__TASK BRIEF__
What is needed is the exact text of each line in the listing below from the one with "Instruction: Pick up" up to and including the one with "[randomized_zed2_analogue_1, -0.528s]", and no pictures.

__DATASET RECORDS__
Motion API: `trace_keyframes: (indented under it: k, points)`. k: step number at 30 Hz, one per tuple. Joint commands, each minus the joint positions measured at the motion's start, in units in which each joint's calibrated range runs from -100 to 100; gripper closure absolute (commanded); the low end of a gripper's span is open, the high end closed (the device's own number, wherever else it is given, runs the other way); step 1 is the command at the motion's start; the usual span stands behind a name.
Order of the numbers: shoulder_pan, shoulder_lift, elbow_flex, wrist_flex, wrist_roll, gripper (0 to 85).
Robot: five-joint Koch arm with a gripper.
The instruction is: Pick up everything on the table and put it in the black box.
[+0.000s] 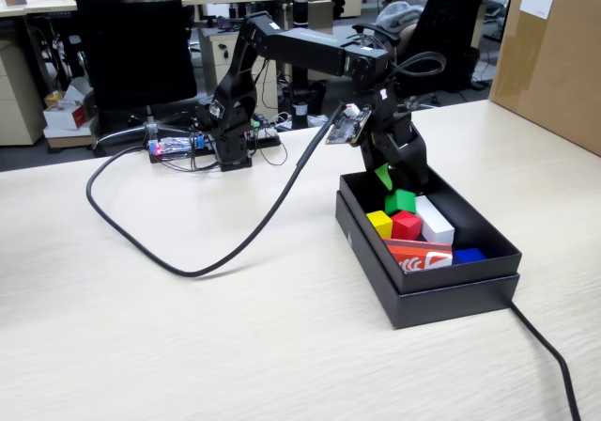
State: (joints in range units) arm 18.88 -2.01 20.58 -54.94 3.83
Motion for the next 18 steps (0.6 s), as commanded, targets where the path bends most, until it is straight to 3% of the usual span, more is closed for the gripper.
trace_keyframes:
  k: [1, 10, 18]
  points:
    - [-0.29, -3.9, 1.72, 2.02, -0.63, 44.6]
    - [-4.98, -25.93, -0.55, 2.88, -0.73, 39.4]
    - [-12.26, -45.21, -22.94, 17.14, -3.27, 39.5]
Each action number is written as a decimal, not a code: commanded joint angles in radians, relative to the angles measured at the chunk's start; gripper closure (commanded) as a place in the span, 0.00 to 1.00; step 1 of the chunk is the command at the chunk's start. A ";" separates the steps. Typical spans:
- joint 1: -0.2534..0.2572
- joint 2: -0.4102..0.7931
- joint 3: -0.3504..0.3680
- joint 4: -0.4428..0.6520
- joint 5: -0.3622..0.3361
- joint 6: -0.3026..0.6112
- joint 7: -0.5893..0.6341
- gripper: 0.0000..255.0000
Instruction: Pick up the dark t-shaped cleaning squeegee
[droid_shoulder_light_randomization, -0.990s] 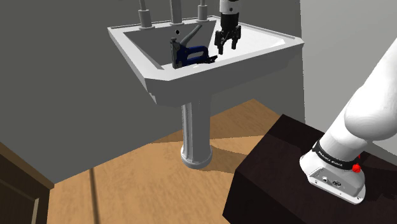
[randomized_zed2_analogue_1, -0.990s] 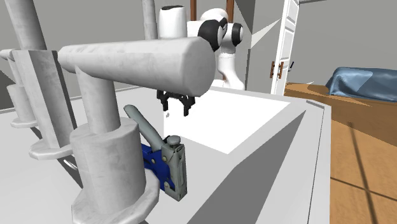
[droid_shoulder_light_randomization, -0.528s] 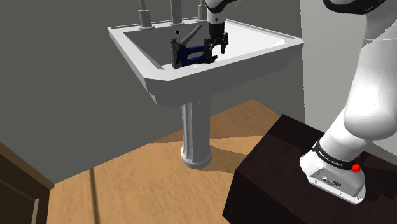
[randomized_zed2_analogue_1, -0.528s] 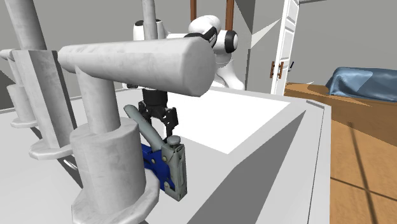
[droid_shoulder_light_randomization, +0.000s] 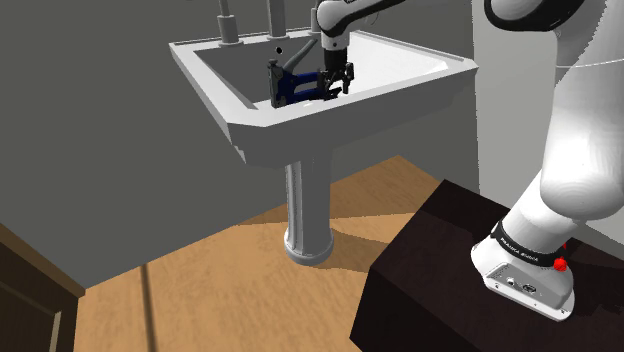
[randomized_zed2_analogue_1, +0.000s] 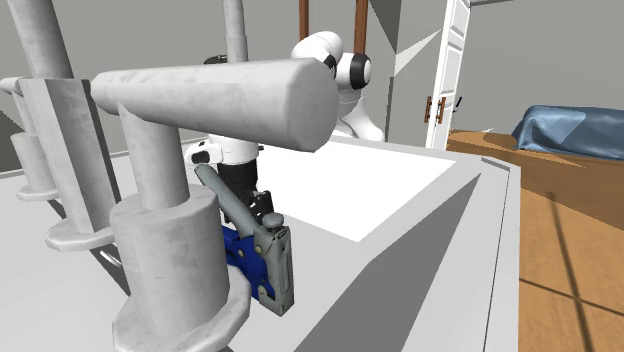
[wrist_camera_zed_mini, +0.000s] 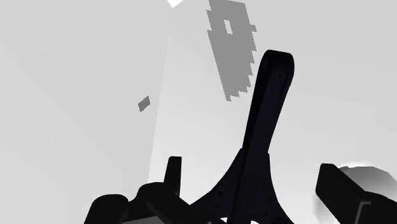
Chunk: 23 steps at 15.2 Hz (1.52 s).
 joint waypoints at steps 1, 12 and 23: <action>0.000 0.005 0.000 -0.015 0.000 0.021 0.001 0.00; 0.000 0.005 0.000 -0.015 0.000 0.021 0.001 1.00; 0.000 -0.017 0.000 0.100 0.000 -0.116 -0.003 1.00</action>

__FINAL ANSWER__
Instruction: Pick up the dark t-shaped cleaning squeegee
[droid_shoulder_light_randomization, -0.990s] 
[randomized_zed2_analogue_1, -0.990s] 
[droid_shoulder_light_randomization, -0.528s] 
[randomized_zed2_analogue_1, -0.528s] 

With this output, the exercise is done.